Reading through the Alabama Supreme Court’s recitation of the facts in a case about inverse condemnation, City of Daphne v. Fannon, No. 1180109 (Dec. 6, 2019), you can’t help but be reminded of the convoluted chain of events in that old warhorse tort case, Palsgraf v. Long Island R.R., 162 N.E. 99 (N.Y. 1928) and the Cardozo-Andrews split on how far liability extends. You remember that one, where a guy running for a train was helped by railroad workers and a package fell from his hands and exploded, causing a scale on the other end of the platform to fall over onto Ms. Palsgraf injuring her. Tort liability turned on how foreseeable it was that helping someone onto a train would result in injury to a different party.
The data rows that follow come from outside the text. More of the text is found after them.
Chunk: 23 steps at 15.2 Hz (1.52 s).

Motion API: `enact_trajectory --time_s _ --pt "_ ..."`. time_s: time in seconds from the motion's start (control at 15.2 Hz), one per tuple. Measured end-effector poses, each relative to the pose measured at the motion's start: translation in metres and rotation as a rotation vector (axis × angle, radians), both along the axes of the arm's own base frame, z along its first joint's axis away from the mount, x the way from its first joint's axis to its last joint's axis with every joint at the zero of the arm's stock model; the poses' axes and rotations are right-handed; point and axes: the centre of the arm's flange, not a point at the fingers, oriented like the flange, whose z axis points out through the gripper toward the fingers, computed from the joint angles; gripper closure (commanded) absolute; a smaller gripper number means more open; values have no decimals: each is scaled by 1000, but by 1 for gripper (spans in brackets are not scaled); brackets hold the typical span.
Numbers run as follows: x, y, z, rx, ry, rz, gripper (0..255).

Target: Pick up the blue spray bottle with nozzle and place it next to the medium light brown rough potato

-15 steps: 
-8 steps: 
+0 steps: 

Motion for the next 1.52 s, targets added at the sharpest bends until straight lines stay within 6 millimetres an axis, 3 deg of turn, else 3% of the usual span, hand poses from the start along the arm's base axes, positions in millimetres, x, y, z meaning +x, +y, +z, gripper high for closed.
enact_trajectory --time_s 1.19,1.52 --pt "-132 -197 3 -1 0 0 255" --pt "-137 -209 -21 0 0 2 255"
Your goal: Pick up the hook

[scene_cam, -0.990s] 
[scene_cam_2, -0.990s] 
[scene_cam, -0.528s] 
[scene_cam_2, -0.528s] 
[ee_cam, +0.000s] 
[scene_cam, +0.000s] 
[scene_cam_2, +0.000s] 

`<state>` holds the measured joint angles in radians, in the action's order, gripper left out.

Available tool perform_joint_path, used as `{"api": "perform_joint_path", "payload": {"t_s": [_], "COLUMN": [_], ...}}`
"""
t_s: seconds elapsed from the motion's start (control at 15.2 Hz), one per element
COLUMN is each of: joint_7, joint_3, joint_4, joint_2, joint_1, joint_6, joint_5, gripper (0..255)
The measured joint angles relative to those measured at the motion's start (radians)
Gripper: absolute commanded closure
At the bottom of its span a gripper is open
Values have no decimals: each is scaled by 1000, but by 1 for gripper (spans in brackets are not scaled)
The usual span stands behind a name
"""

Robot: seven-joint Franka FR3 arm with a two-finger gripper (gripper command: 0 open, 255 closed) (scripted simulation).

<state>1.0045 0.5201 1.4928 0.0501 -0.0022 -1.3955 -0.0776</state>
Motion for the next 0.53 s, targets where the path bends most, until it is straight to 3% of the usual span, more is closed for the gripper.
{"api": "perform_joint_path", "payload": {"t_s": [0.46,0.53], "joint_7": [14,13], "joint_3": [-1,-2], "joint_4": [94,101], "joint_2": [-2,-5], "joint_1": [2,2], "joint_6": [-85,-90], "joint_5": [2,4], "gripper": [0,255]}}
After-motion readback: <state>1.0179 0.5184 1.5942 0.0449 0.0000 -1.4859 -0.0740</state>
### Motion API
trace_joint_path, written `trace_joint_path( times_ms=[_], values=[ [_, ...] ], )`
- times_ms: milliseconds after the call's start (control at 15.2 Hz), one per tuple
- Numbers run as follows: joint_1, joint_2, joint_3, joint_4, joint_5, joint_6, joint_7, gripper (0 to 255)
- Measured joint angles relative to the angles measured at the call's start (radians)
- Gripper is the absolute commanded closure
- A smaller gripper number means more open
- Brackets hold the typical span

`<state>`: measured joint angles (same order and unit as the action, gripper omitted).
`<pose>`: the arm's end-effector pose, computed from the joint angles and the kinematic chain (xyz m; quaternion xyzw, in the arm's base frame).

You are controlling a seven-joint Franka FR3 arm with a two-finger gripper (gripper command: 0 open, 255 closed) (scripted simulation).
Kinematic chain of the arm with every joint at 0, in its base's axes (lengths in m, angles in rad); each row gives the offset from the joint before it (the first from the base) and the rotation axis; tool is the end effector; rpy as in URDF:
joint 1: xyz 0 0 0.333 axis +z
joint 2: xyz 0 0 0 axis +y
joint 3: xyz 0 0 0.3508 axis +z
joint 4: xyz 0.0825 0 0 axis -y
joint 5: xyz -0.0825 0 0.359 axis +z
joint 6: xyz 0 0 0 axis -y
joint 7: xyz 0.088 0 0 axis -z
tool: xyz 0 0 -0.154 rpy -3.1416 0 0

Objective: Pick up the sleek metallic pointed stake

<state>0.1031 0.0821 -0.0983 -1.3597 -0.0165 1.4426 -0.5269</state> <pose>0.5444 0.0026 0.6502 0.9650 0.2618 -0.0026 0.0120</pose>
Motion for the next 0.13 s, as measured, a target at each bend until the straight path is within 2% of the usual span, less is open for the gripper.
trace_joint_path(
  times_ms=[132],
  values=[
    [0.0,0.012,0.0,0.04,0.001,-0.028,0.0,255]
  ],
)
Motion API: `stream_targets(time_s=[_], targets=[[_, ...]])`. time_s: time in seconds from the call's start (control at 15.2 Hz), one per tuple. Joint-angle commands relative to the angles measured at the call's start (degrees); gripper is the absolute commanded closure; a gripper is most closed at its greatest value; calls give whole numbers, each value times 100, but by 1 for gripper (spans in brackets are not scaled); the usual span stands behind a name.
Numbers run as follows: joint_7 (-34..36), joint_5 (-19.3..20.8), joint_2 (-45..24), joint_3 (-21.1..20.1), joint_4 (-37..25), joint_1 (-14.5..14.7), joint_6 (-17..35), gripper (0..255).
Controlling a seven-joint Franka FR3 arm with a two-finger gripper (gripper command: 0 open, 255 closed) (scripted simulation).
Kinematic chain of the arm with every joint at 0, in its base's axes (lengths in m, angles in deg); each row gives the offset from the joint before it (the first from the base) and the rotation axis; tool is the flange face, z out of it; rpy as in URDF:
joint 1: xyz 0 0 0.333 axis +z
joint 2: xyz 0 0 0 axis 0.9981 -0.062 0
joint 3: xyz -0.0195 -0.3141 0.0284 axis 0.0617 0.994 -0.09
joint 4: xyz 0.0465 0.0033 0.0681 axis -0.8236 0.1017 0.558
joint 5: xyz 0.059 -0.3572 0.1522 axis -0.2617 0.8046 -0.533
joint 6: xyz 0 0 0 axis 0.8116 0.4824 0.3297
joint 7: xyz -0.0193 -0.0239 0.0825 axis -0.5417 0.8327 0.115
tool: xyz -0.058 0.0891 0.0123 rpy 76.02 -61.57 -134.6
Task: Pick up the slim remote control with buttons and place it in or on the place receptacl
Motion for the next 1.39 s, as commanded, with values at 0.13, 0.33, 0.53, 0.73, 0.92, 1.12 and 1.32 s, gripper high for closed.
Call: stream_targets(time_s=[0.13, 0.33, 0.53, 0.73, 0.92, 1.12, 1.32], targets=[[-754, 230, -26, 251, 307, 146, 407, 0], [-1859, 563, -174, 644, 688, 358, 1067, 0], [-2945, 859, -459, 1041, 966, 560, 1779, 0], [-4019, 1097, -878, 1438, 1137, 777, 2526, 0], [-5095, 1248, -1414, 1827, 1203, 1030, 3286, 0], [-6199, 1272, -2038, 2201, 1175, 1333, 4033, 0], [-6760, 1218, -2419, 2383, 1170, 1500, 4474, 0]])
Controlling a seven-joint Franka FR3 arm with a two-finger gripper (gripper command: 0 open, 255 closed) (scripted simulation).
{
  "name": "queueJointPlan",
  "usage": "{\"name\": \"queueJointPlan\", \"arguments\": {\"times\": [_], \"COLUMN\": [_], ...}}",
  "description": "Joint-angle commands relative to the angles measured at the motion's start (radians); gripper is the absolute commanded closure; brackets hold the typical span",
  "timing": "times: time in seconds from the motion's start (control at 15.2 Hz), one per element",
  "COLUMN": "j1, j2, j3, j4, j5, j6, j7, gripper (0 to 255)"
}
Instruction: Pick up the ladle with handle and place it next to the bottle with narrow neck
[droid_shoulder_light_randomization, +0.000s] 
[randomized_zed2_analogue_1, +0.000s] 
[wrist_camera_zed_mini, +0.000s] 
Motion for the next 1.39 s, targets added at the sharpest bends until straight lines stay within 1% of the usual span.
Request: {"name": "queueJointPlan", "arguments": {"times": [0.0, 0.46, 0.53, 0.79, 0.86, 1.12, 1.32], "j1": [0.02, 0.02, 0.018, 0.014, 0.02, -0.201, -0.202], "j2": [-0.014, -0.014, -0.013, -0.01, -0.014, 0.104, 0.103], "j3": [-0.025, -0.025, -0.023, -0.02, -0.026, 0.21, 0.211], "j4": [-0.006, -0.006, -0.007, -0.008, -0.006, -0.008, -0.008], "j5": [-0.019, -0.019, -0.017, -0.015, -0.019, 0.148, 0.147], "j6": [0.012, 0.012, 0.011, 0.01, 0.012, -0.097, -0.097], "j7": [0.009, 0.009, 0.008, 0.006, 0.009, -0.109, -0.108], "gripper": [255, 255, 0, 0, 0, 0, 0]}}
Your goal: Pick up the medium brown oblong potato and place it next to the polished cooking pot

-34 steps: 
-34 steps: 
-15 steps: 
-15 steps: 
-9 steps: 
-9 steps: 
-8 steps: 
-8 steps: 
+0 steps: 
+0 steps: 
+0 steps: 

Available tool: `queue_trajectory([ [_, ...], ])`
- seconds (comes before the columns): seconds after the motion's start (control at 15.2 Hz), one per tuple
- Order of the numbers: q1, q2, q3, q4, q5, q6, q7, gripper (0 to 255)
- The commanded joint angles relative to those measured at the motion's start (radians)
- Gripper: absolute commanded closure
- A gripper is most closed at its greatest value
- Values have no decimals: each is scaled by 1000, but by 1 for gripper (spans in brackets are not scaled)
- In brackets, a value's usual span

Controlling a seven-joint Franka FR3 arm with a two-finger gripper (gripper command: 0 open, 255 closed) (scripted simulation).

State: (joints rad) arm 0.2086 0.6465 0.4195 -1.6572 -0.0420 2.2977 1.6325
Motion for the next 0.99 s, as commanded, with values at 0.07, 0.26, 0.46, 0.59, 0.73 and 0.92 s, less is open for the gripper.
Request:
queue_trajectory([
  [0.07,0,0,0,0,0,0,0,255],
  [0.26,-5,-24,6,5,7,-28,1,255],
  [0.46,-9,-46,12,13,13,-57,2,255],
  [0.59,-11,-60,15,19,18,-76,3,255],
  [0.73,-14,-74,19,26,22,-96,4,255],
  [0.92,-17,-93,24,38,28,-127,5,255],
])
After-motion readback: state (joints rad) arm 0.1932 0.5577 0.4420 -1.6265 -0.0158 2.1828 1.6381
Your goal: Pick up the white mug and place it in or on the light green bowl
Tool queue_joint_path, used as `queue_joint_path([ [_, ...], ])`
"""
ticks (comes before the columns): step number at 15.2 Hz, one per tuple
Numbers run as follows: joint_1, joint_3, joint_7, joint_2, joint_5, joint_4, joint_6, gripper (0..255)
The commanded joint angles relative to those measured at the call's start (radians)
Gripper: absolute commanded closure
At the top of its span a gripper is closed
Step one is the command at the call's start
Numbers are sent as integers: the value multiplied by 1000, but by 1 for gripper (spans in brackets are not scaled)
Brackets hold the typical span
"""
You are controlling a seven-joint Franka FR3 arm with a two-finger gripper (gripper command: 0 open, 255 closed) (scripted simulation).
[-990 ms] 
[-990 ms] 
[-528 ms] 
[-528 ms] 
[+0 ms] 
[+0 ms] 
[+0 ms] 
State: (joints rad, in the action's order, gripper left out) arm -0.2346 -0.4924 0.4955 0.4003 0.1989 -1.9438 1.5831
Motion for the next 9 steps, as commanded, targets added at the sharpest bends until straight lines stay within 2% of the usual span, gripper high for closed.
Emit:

In Fannon, a similarly unusual chain of events results in private property being flooded. The City installed a pipe in a right of way near Fannon’s property, Fannon installed his own swale, and nearly a decade later after a massive two-day rain, several trees whose roots were eroded by the increased water flow fell on Fannon’s house. Inverse or not? No, according to the court:

In this case, the City installed a 48-inch pipe in the right-of-way near the Fannons’ house. Shortly thereafter, David installed a swale in the right-of-way, and there were no erosion problems for approximately nine years. However, an unprecedented rain event occurred on April 29 and 30, 2014, and it caused erosion in the right-of-way. Some of that erosion was around tree roots, which caused trees growing in the City’s right-of-way to fall onto the Fannons’ house and damage the house. Although experts for the Fannons and the City testified that some erosion from the installation of the 48-inch pipe was possible, neither testified that it was foreseeable or ascertainable at the time of the installation of the 48-inch pipe that trees in the right-of-way would fall onto the Fannons’ house and damage it nine years later. In fact, the Fannons did not present any evidence to establish that it was ascertainable, or foreseeable, during the construction of the drainage project nine years earlier, that erosion would occur and cause trees from the City’s right-ofway to fall onto and damage the Fannons’ house.

Slip op. at 20-21.

According to the court, this was too remote — too unforeseeable — at the time the city installed the pipe years earlier. No inverse liability. 

But as if to further muddle the line between torts and takings, however, the court also rejected the city’s argument which sought to overturn the trial court’s entry of judgment as a matter of law in favor of the the property owner on trespass and negligence:

In entering the judgment as a matter of law in favor of David as to the City’s trespass counterclaim, the trial court specifically found that the Fannons presented undisputed evidence that Campbell told David to “do what you have to do to protect your property” and that neither she nor anyone else limited that permission to cutting trees or restricted them from doing work in the right-of-way to protect their property. When granting the judgment as a matter of law as to the City’s negligence counterclaim, the trial court specifically found that the Fannons had presented undisputed evidence that they believed that another big rain event was coming before they had the 30-inch pipe installed, that the City was in the process of determining where the boundary lines were and was not doing anything to alleviate the drainage and erosion problems, and that David installed the 30-inch pipe as an emergency measure to alleviate the drainage and erosion problems in the short term pursuant to the permission from Campbell to do what he had to do to protect his property. As the trial court noted, the City did not present any evidence to refute the Fannons’ position that there was an emergency situation, as defined in the City’s right-of-way ordinance, and that David took steps to protect their property until the City could take remedial action. We agree that the City did not refute the Fannons’ evidence as to its trespass and negligence counterclaims, and we conclude that the trial court did not err in entering a judgment as a matter of law as to those counterclaims.

Slip op. at 25-26 (footnote omitted).